(Beginning of Information)

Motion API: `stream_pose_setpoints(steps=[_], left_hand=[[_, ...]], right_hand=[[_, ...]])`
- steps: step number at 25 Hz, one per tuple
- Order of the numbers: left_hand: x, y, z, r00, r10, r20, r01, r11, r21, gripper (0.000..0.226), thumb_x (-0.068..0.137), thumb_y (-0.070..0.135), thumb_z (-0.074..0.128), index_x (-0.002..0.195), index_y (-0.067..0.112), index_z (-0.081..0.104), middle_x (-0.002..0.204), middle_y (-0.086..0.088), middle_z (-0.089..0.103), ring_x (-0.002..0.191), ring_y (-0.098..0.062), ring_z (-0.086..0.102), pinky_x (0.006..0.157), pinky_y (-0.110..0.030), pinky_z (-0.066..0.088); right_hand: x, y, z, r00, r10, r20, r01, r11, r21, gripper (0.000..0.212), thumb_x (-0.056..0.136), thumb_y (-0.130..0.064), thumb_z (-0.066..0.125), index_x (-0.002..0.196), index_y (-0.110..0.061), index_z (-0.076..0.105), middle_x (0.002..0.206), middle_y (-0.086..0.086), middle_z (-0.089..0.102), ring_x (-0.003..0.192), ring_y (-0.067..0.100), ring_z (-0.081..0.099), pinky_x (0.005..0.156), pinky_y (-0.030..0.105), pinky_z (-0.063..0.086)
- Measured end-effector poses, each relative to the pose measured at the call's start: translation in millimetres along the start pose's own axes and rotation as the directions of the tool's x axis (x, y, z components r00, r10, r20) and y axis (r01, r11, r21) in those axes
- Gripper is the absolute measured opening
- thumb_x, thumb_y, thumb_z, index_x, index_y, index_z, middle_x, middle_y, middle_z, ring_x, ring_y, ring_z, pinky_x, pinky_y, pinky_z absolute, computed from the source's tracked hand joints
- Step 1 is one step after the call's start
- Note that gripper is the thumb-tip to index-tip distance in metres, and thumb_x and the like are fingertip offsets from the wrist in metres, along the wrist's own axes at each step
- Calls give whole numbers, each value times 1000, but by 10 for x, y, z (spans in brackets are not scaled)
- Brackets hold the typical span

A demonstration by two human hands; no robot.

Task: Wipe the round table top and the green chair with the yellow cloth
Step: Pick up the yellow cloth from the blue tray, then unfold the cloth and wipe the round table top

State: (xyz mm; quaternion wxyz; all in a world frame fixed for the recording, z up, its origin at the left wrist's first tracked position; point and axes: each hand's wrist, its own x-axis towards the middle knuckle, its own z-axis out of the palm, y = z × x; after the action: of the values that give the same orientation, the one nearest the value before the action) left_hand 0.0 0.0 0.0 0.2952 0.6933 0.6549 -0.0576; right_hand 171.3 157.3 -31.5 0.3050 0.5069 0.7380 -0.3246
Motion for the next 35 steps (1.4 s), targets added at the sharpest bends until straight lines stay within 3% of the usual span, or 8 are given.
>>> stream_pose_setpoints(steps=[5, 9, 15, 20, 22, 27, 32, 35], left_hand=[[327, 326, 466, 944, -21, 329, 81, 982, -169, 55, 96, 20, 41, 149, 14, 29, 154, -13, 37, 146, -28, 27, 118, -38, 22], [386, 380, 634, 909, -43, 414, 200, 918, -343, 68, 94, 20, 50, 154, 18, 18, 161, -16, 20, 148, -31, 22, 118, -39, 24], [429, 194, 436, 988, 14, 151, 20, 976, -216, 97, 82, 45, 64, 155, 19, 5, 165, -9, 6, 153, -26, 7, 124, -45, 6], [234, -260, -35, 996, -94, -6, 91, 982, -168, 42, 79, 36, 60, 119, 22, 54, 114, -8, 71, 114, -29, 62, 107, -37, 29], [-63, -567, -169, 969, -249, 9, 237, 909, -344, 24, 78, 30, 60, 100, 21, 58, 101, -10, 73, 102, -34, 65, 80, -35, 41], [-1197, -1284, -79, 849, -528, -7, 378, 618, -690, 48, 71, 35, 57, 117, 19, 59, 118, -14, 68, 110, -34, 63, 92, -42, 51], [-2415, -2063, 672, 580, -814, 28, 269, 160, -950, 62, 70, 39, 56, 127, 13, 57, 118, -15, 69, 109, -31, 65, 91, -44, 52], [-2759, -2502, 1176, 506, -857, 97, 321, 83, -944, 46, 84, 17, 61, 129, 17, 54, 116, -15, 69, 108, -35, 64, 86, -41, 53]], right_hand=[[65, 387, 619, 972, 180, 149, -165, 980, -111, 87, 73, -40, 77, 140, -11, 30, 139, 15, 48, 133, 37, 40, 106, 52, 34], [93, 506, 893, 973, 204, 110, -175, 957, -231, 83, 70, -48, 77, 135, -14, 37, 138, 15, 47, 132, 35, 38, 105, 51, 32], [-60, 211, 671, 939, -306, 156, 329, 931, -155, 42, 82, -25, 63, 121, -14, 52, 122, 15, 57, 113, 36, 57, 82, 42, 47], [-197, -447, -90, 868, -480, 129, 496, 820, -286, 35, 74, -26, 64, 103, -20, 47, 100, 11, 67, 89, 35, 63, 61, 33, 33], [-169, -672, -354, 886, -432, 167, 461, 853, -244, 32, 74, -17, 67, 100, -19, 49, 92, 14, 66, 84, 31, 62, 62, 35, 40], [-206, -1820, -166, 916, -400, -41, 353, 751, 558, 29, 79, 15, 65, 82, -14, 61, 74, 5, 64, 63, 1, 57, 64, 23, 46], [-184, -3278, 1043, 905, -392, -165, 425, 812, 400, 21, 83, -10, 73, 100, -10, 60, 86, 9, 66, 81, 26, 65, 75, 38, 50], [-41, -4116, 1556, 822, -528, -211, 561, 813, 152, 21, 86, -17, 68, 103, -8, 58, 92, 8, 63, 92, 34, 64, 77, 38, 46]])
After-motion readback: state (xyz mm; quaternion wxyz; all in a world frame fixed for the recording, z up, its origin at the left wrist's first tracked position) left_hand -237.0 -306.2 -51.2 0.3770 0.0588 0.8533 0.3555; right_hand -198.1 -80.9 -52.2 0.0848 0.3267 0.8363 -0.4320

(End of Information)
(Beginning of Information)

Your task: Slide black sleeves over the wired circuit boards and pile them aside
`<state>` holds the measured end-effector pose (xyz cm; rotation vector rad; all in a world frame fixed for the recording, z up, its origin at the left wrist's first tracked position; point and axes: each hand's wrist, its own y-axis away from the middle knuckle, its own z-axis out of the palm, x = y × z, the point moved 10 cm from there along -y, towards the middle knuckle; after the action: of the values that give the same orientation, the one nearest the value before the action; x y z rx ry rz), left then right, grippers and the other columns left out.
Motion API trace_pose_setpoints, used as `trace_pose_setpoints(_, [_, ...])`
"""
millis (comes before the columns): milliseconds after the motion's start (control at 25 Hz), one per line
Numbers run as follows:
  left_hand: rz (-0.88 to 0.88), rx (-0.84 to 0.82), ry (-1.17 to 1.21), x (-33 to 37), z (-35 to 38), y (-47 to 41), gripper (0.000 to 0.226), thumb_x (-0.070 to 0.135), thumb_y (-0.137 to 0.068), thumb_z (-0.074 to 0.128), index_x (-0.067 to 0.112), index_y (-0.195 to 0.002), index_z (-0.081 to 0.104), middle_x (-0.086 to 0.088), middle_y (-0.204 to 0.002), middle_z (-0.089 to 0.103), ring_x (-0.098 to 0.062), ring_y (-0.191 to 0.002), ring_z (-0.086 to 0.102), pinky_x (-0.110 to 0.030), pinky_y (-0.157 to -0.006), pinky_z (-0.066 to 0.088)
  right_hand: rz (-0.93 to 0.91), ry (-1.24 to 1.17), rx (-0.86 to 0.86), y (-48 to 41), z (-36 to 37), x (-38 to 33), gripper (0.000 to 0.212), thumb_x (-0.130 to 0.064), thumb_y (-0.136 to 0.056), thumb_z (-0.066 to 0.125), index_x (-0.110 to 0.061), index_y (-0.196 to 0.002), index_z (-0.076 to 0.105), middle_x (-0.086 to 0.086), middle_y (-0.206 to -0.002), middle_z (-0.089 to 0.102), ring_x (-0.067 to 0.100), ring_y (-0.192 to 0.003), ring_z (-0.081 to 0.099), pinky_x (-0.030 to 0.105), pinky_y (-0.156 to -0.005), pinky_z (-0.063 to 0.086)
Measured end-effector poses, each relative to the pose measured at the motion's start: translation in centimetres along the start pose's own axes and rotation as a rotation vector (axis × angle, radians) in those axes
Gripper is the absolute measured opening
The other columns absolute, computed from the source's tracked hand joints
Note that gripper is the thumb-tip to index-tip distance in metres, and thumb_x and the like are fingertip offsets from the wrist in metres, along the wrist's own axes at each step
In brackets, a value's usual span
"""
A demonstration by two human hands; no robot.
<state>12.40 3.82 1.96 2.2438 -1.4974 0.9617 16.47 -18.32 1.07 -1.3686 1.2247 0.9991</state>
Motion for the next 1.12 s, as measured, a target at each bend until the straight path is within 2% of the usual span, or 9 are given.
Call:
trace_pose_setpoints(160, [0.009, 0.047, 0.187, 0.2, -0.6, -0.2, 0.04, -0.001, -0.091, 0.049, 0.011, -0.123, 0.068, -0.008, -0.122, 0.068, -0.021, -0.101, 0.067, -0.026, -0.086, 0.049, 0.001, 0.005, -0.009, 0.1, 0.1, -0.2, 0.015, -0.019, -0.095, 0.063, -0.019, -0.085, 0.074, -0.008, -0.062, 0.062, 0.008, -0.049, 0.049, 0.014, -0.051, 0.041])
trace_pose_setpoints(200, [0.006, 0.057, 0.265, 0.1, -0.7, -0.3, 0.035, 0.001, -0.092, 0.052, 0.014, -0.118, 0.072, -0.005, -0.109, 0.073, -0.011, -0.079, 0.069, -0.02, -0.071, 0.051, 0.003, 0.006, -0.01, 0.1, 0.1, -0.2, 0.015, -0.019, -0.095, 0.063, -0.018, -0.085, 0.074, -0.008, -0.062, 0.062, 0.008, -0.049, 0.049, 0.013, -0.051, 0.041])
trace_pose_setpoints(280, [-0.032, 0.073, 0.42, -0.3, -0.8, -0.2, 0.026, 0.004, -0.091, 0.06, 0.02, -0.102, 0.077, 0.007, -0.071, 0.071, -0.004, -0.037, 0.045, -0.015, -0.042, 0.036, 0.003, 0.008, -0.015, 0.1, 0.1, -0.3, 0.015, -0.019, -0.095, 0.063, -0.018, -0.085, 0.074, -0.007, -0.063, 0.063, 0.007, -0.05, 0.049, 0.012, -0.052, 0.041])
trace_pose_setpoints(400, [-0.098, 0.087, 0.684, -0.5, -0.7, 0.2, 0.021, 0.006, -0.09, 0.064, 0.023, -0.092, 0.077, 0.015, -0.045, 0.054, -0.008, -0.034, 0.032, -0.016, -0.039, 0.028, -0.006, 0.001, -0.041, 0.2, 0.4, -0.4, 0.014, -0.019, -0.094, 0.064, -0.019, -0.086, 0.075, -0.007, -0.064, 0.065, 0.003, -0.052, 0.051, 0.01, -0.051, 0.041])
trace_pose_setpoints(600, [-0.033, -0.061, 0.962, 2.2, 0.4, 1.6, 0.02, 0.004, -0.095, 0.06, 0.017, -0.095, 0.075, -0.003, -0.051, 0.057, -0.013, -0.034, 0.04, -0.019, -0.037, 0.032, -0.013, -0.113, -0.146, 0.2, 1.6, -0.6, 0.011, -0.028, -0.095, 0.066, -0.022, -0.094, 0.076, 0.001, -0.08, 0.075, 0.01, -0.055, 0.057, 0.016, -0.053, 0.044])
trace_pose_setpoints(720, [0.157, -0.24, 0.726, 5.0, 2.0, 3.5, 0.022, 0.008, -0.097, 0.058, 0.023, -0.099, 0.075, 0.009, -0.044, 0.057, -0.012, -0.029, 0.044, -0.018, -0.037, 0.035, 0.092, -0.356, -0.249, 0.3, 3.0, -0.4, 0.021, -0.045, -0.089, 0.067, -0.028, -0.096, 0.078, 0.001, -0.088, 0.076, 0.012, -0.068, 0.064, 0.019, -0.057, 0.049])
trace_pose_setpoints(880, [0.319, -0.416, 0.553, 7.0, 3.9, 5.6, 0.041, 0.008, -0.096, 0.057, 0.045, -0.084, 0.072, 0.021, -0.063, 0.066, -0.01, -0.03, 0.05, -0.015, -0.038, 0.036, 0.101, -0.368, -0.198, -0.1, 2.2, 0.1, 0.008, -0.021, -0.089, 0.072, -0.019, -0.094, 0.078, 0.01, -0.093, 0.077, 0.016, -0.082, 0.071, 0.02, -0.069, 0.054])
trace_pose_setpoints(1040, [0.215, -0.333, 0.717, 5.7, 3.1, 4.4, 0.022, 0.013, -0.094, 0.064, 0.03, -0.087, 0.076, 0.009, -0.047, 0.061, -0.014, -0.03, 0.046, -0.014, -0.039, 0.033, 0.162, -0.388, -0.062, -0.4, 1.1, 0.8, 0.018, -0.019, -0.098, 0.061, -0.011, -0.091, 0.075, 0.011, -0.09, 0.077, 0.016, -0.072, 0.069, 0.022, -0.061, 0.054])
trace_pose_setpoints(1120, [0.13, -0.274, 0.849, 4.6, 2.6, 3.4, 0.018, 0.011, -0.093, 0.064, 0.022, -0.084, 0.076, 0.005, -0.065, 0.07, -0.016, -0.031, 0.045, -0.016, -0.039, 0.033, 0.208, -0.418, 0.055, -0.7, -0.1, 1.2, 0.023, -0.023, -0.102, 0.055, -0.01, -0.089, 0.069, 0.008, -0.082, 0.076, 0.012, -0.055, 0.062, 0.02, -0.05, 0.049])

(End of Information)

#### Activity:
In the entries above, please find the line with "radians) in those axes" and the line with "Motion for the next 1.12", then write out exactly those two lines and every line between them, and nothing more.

#### Exercise solution:
Measured end-effector poses, each relative to the pose measured at the motion's start: translation in centimetres along the start pose's own axes and rotation as a rotation vector (axis × angle, radians) in those axes
Gripper is the absolute measured opening
The other columns absolute, computed from the source's tracked hand joints
Note that gripper is the thumb-tip to index-tip distance in metres, and thumb_x and the like are fingertip offsets from the wrist in metres, along the wrist's own axes at each step
In brackets, a value's usual span
"""
A demonstration by two human hands; no robot.
<state>12.40 3.82 1.96 2.2438 -1.4974 0.9617 16.47 -18.32 1.07 -1.3686 1.2247 0.9991</state>
Motion for the next 1.12 s, as measured, a target at each bend until the straight path is within 2% of the usual span, or 9 are given.

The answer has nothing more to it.